Prompt. Type out the data again. Keep every line exactly the same.

[Items listed in a dataset]
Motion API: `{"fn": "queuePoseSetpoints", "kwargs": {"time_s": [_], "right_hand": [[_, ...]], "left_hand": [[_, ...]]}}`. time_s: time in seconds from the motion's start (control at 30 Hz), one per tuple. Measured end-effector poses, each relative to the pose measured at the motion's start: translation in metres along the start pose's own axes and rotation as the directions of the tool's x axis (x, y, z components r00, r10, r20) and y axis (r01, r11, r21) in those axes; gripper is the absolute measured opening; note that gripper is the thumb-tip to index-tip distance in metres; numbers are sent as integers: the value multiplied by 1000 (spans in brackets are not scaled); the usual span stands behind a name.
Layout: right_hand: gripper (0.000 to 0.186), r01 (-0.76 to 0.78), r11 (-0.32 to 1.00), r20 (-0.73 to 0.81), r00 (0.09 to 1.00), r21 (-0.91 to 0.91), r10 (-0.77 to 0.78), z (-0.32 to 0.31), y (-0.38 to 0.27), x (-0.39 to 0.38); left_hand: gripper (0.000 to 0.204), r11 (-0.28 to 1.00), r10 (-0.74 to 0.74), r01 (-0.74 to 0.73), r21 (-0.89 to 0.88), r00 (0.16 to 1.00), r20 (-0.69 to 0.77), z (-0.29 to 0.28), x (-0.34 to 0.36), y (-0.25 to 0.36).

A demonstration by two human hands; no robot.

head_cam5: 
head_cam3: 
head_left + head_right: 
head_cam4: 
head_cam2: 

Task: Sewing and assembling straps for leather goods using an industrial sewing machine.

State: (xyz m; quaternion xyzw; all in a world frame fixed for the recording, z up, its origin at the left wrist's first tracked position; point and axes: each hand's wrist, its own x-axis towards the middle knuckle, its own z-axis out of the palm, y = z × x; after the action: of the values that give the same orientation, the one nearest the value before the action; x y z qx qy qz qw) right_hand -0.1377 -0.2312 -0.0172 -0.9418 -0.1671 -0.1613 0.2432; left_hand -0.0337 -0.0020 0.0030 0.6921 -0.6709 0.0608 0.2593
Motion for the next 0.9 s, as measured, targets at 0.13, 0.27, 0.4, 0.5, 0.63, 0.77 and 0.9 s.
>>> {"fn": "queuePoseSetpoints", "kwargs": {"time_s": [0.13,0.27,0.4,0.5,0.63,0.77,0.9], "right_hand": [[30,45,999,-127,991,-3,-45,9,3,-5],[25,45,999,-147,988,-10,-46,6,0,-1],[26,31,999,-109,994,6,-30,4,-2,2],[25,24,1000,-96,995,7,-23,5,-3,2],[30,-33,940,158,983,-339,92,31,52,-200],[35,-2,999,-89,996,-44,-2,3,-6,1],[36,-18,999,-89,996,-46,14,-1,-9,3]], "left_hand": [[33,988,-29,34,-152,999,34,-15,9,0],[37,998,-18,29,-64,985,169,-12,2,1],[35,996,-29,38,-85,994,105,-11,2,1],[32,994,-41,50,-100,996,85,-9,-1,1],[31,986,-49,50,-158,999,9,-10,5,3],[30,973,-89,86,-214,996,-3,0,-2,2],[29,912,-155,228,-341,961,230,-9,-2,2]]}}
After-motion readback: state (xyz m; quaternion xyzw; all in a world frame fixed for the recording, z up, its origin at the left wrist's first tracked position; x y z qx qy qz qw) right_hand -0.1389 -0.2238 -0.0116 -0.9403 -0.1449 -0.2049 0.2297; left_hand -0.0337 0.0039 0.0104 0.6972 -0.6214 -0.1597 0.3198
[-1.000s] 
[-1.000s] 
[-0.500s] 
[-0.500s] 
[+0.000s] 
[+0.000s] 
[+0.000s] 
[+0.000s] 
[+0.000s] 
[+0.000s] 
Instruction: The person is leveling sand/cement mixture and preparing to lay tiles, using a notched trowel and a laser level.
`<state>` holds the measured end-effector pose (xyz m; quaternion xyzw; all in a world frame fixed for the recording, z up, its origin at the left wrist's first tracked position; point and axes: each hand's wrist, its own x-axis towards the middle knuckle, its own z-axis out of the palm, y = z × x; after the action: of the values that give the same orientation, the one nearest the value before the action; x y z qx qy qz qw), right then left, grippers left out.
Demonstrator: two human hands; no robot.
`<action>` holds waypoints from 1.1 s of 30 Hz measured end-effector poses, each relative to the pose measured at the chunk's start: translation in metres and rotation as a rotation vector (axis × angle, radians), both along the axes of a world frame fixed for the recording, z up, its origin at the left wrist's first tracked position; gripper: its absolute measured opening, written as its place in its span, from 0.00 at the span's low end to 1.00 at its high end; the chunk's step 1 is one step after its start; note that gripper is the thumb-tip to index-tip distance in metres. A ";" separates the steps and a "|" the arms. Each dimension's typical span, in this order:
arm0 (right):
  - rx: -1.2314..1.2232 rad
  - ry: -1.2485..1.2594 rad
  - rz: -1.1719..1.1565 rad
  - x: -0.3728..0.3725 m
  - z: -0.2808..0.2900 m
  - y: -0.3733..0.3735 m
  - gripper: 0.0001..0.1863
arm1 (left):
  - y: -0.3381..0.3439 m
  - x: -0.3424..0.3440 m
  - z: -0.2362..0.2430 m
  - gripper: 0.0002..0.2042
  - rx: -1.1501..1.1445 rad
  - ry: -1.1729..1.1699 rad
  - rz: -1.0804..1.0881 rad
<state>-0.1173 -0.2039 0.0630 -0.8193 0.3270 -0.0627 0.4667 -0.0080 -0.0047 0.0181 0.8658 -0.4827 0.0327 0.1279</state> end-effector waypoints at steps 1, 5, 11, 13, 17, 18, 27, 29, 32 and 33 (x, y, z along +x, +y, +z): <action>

Exercise answer.
Motion API: `{"fn": "queuePoseSetpoints", "kwargs": {"time_s": [_], "right_hand": [[_, ...]], "left_hand": [[_, ...]]}}`. time_s: time in seconds from the motion's start (control at 30 Hz), one per tuple. Measured end-effector poses, each relative to the pose measured at the motion's start: translation in metres along the start pose's own axes and rotation as the directions of the tool's x axis (x, y, z components r00, r10, r20) and y axis (r01, r11, r21) in those axes; gripper is the absolute measured opening; note that gripper is the thumb-tip to index-tip distance in metres; numbers are sent as integers: the value multiplied by 1000 (spans in brackets are not scaled); the usual span stands behind a name.
Layout: right_hand: gripper (0.000 to 0.186), r01 (-0.76 to 0.78), r11 (-0.32 to 1.00), r20 (-0.73 to 0.81), r00 (0.09 to 1.00), r21 (-0.91 to 0.91), r10 (-0.77 to 0.78), z (-0.32 to 0.31), y (-0.38 to 0.27), x (-0.39 to 0.38); left_hand: gripper (0.000 to 0.204), r11 (-0.28 to 1.00), r10 (-0.74 to 0.74), r01 (-0.74 to 0.73), r21 (-0.89 to 0.88), r00 (0.16 to 1.00), r20 (-0.69 to 0.77), z (-0.29 to 0.28), x (-0.34 to 0.36), y (-0.25 to 0.36).

A demonstration by two human hands; no robot.

head_cam5: 
head_cam3: 
head_left + head_right: 
head_cam4: 
head_cam2: 

Task: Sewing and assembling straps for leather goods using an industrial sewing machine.

State: (xyz m; quaternion xyzw; all in a world frame fixed for the recording, z up, its origin at the left wrist's first tracked position; point and axes: each hand's wrist, its own x-axis towards the middle knuckle, its own z-axis out of the palm, y = z × x; after the action: of the values that give the same orientation, the one nearest the value before the action; x y z qx qy qz qw) right_hand -0.1377 -0.2312 -0.0172 -0.9418 -0.1671 -0.1613 0.2432; left_hand -0.0337 -0.0020 0.0030 0.6921 -0.6709 0.0608 0.2593
Motion for the next 0.9 s, as measured, targets at 0.13, 0.27, 0.4, 0.5, 0.63, 0.77 and 0.9 s.
>>> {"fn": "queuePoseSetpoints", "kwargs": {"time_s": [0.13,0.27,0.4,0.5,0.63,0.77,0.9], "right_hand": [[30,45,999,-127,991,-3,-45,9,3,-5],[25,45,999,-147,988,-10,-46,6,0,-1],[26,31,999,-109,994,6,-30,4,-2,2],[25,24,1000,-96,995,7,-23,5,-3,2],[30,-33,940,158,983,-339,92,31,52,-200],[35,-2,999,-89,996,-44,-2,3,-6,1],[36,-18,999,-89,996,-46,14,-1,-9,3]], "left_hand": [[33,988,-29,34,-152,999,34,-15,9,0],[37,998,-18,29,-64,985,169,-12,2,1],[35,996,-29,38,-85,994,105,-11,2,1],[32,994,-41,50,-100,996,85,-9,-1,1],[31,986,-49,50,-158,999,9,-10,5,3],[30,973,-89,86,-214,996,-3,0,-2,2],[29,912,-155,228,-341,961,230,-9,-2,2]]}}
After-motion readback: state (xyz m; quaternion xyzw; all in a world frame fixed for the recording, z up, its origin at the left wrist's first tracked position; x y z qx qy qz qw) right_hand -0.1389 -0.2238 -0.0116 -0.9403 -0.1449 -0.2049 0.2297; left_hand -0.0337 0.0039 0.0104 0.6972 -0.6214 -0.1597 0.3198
[-1.000s] 
[-1.000s] 
[-0.500s] 
[-0.500s] 
[+0.000s] 
[+0.000s] 
[+0.000s] 
[+0.000s] 
[+0.000s] 
[+0.000s] 
Instruction: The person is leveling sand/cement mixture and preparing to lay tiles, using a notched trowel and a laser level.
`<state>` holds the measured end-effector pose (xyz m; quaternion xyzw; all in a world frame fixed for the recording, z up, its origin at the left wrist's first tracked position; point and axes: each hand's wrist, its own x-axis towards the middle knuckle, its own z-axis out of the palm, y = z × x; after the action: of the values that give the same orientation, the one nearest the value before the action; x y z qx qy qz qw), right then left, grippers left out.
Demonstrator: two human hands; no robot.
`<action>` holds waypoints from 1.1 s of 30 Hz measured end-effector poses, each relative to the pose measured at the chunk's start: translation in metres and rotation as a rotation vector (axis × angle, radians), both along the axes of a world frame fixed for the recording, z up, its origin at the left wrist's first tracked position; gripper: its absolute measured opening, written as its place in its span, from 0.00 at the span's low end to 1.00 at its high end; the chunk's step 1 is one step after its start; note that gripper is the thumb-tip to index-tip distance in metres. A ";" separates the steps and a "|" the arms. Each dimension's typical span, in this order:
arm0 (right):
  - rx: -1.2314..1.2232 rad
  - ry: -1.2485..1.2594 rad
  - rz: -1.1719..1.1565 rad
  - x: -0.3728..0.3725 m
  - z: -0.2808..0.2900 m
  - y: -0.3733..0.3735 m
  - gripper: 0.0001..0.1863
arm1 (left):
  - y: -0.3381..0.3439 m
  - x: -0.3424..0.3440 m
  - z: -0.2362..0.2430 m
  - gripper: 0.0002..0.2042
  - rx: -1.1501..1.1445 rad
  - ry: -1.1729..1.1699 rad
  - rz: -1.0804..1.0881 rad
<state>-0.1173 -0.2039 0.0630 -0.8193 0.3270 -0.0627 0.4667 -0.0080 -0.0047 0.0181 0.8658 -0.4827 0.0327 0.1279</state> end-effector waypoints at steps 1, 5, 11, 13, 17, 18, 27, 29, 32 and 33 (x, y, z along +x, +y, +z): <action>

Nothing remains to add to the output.